* _About this task_
Please return every record exactly as written, leaving out the pictures.

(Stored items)
┄┄┄┄┄┄┄┄┄┄┄┄┄┄┄┄┄┄┄┄
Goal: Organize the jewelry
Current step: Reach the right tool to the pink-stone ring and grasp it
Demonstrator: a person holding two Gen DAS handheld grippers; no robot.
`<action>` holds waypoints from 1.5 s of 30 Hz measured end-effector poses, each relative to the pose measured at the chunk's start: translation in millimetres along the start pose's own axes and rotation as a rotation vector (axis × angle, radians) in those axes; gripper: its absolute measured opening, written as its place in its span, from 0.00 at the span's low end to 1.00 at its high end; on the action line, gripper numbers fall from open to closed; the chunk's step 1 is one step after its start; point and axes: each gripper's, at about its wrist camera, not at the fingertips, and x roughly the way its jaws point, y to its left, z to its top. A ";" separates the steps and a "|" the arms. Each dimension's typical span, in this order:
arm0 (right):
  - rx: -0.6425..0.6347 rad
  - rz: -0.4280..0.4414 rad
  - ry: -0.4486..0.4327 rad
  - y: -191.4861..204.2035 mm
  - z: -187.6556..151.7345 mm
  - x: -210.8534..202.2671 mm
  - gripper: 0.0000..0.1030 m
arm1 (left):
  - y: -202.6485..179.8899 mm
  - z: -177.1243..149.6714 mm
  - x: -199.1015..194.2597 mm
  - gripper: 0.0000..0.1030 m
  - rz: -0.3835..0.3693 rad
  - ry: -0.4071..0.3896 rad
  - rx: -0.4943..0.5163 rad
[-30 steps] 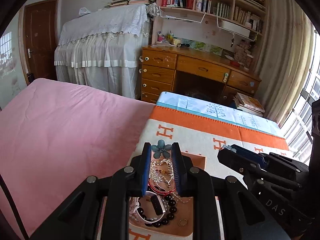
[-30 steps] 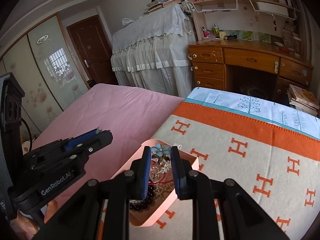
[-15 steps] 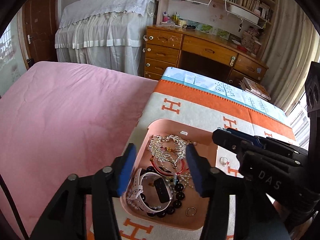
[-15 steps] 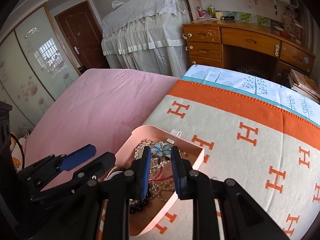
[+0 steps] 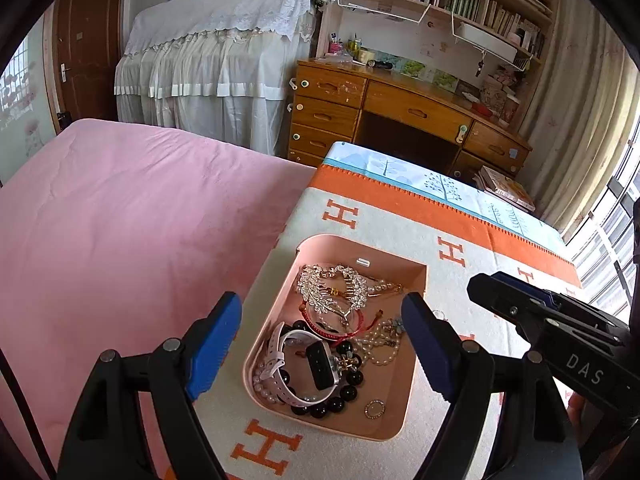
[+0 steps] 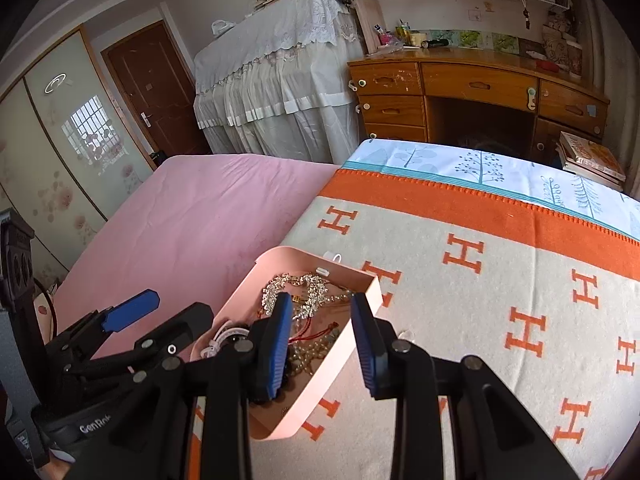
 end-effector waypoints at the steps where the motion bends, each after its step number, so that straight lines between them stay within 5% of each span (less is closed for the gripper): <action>1: 0.000 -0.004 -0.002 -0.8 -2.6 -3.8 0.30 | -1.4 -1.1 -1.5 0.78 -0.001 0.001 0.002; 22: -0.019 -0.155 -0.029 -50.9 -93.0 -91.2 0.30 | -78.3 -57.6 -31.2 0.85 -0.112 0.028 0.204; 35: 0.096 -0.221 0.012 -87.0 -158.1 -86.8 0.40 | -113.7 -108.0 -14.6 0.85 -0.193 0.074 0.269; 45: 0.097 -0.191 0.065 -82.6 -170.7 -66.1 0.40 | -106.9 -125.6 -4.1 0.85 -0.167 0.105 0.277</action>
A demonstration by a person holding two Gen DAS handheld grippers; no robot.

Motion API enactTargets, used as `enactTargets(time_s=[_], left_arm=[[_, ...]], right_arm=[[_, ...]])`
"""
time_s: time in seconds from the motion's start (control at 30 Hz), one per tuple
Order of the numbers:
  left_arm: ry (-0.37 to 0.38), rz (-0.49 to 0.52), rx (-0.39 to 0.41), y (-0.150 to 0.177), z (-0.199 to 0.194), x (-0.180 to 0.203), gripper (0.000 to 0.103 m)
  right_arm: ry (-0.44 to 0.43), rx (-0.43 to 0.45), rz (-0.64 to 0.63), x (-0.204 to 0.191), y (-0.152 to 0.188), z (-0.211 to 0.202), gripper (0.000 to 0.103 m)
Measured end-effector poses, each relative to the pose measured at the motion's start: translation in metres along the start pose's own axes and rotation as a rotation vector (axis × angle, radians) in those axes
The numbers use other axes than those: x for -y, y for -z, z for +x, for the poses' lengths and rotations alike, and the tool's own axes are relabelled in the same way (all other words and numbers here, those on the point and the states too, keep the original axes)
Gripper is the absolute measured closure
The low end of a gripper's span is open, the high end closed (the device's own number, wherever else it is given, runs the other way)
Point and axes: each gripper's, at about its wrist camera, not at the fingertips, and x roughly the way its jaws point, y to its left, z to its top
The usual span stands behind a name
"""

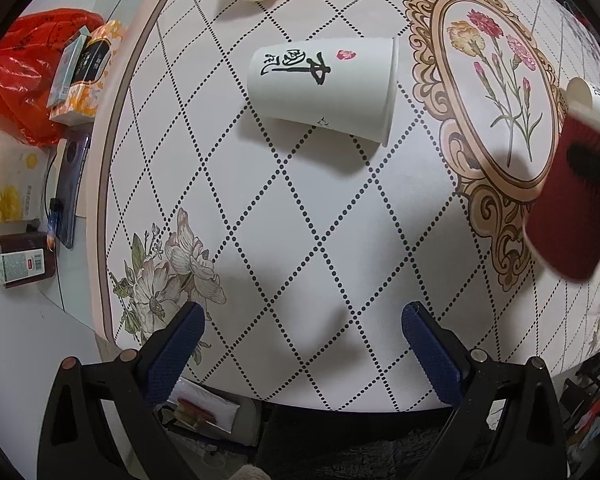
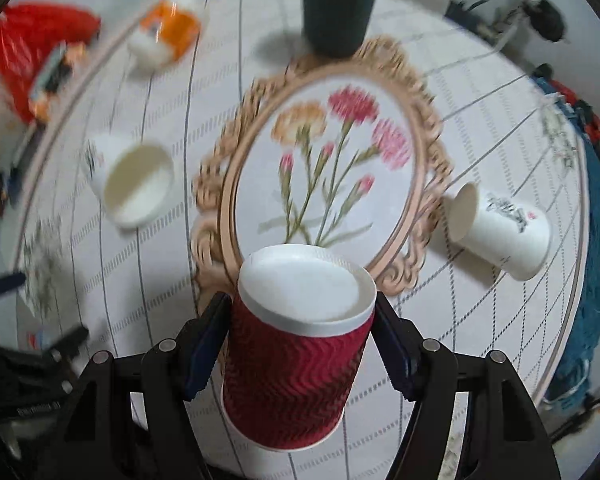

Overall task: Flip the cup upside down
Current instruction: 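Lift the red cup with the right tool and rotate it rim-down, then lower the inverted red cup onto the table and open the right tool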

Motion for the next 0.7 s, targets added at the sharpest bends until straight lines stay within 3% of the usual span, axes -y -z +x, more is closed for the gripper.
enactTargets(time_s=[0.13,0.3,0.47,0.7], left_arm=[[-0.004,0.014,0.002,-0.001,-0.001,0.004,0.002],[-0.008,0.034,0.007,0.000,-0.004,0.009,0.002],[-0.002,0.044,0.021,0.001,-0.007,0.012,0.002],[0.022,0.044,0.079,-0.001,-0.019,0.014,0.002]], right_arm=[[0.048,0.207,0.023,-0.012,0.006,-0.013,0.031],[0.103,0.369,0.026,-0.025,0.025,-0.014,0.031],[0.100,0.386,0.024,-0.029,0.046,-0.007,0.031],[0.083,0.336,0.073,-0.026,0.052,-0.001,0.031]])
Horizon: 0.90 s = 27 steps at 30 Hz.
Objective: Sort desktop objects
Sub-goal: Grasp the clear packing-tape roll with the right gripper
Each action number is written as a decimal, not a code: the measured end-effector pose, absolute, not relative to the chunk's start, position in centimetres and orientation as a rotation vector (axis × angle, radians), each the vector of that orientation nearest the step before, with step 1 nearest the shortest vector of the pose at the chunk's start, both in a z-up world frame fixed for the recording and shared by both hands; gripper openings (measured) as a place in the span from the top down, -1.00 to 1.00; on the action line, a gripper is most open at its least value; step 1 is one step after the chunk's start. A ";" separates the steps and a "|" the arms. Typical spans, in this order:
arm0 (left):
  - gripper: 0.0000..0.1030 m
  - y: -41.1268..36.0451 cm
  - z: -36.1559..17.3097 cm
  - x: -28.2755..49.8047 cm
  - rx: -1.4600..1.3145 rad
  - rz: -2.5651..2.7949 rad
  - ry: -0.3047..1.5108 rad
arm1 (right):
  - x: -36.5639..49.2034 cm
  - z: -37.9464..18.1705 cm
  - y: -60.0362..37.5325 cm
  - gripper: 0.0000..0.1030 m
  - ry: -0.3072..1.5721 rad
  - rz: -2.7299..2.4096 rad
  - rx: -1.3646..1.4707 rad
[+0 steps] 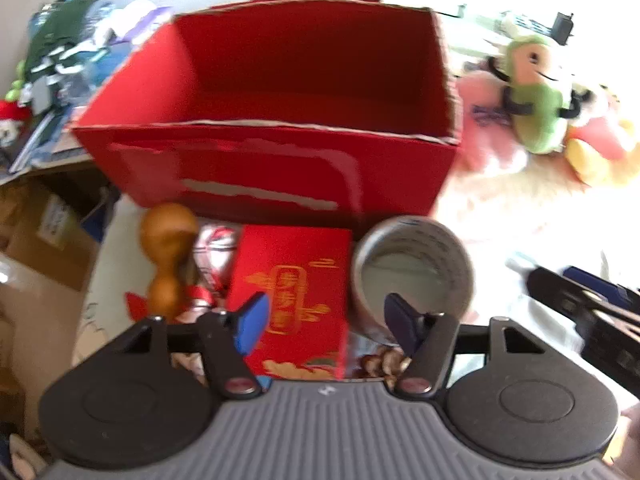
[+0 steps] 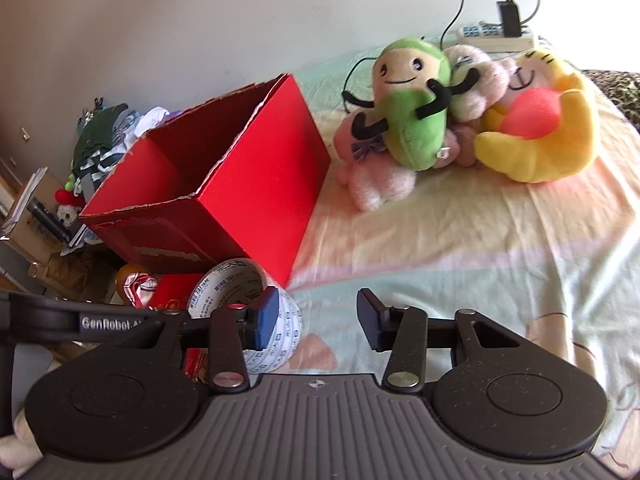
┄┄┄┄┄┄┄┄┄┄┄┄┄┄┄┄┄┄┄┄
* _Result of the exercise_
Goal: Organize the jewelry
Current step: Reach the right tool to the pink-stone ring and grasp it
Demonstrator: a person holding two Gen DAS handheld grippers; no robot.
`<action>` holds waypoints from 1.5 s of 30 Hz measured end-effector poses, each relative to the pose measured at the chunk's start: translation in millimetres along the start pose's own axes and rotation as a rotation vector (axis × angle, radians) in those axes; gripper: its absolute measured opening, written as its place in its span, from 0.00 at the span's low end to 1.00 at its high end; on the action line, gripper numbers fall from open to closed; the chunk's step 1 is one step after its start; point and axes: each gripper's, at about its wrist camera, not at the fingertips, and x roughly the way its jaws point, y to its left, z to its top. A ";" separates the steps and a "|" the arms. Each dimension's typical span, in this order:
arm0 (right):
  - rx: -0.6425..0.6347 rad
  - rz: -0.4280..0.4414 rad
  - ry: -0.4486..0.4327 rad
  - y: -191.4861..204.2035 mm
  - z: -187.6556..151.7345 mm
  - x: -210.8534..202.2671 mm
  - gripper: 0.0000..0.1030 m
arm1 (left):
  - y: -202.6485..179.8899 mm
  - z: -177.1243..149.6714 mm
  - x: -199.1015..194.2597 mm
  - gripper: 0.0000..0.1030 m
  - rz: -0.3835..0.3693 rad
  - ry: -0.4071..0.3896 rad
  - rx: -0.4943..0.5163 rad
[-30 steps] 
[-30 steps] 
[-15 steps] 
[-15 steps] 
[+0 steps] 
[+0 steps] 
 end-effector waypoints at the steps where the motion bends, each after its step number, so that straight lines between them stay within 5% of each span (less is closed for the gripper): <action>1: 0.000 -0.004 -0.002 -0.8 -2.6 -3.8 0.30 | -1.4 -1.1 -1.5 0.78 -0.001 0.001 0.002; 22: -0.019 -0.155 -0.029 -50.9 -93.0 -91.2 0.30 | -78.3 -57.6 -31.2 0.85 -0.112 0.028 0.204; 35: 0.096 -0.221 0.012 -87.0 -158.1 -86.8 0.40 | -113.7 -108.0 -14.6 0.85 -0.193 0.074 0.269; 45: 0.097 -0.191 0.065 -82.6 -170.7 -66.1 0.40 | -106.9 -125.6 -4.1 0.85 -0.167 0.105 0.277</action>
A demonstration by a person holding two Gen DAS handheld grippers; no robot.

Motion API enactTargets, used as `enactTargets(time_s=[_], left_arm=[[_, ...]], right_arm=[[_, ...]])`
"""
time_s: time in seconds from the motion's start (control at 30 Hz), one per tuple
Order of the numbers:
  left_arm: ry (-0.37 to 0.38), rz (-0.49 to 0.52), rx (-0.39 to 0.41), y (-0.150 to 0.177), z (-0.199 to 0.194), x (-0.180 to 0.203), gripper (0.000 to 0.103 m)
  right_arm: ry (-0.44 to 0.43), rx (-0.43 to 0.45), rz (-0.64 to 0.63), x (-0.204 to 0.191), y (-0.152 to 0.188), z (-0.211 to 0.202), gripper (0.000 to 0.103 m)
Measured end-effector poses, each relative to the pose measured at the motion's start: translation in metres along the start pose's own axes and rotation as a rotation vector (axis × angle, radians) in those axes
The numbers use other axes than those: x for -y, y for -z, z for +x, for the poses' lengths and rotations alike, and the tool's own axes are relabelled in the same way (all other words and numbers here, those on the point and the states too, keep the original axes)
Gripper is the absolute measured closure
The low end of a gripper's span is open, the high end closed (the device's own number, wherever else it is given, runs the other way)
Point and axes: each gripper's, at about its wrist camera, not at the fingertips, and x roughly the way its jaws point, y to its left, z to its top
The usual span stands behind a name
"""


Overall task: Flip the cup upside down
Current instruction: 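Lift the red cup with the right tool and rotate it rim-down, then lower the inverted red cup onto the table and open the right tool
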
Motion for the next 0.7 s, targets added at the sharpest bends until straight lines stay within 3% of the usual span, axes -y -z +x, more is closed for the gripper.
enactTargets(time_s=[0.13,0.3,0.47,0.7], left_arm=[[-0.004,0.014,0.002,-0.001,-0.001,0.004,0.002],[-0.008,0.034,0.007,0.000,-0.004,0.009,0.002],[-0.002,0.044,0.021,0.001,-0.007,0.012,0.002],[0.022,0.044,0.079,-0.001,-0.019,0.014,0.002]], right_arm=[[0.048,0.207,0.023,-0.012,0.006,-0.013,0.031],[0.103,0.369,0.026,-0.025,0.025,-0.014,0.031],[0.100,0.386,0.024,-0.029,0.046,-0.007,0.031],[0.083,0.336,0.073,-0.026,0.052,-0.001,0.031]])
Horizon: 0.90 s = 27 steps at 30 Hz.
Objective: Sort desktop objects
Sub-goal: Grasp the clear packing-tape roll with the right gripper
Each action number is written as a decimal, not a code: the measured end-effector pose, absolute, not relative to the chunk's start, position in centimetres and orientation as a rotation vector (axis × angle, radians), each the vector of that orientation nearest the step before, with step 1 nearest the shortest vector of the pose at the chunk's start, both in a z-up world frame fixed for the recording and shared by both hands; gripper openings (measured) as a place in the span from the top down, -1.00 to 1.00; on the action line, a gripper is most open at its least value; step 1 is one step after the chunk's start. A ";" separates the steps and a "|" the arms. Typical spans, in this order:
arm0 (left):
  - gripper: 0.0000..0.1030 m
  - y: -41.1268..36.0451 cm
  - z: -36.1559..17.3097 cm
  - x: -28.2755..49.8047 cm
  - rx: -1.4600..1.3145 rad
  - rz: -2.5651..2.7949 rad
  - ry: -0.3047..1.5108 rad
arm1 (right):
  - x: -36.5639..49.2034 cm
  - z: -37.9464..18.1705 cm
  - y: -60.0362..37.5325 cm
  - gripper: 0.0000..0.1030 m
  - ry: -0.3072..1.5721 rad
  - rz: -2.7299..2.4096 rad
  - rx: -1.3646..1.4707 rad
[+0 steps] 
[+0 steps] 

The output is finished and nothing more is needed.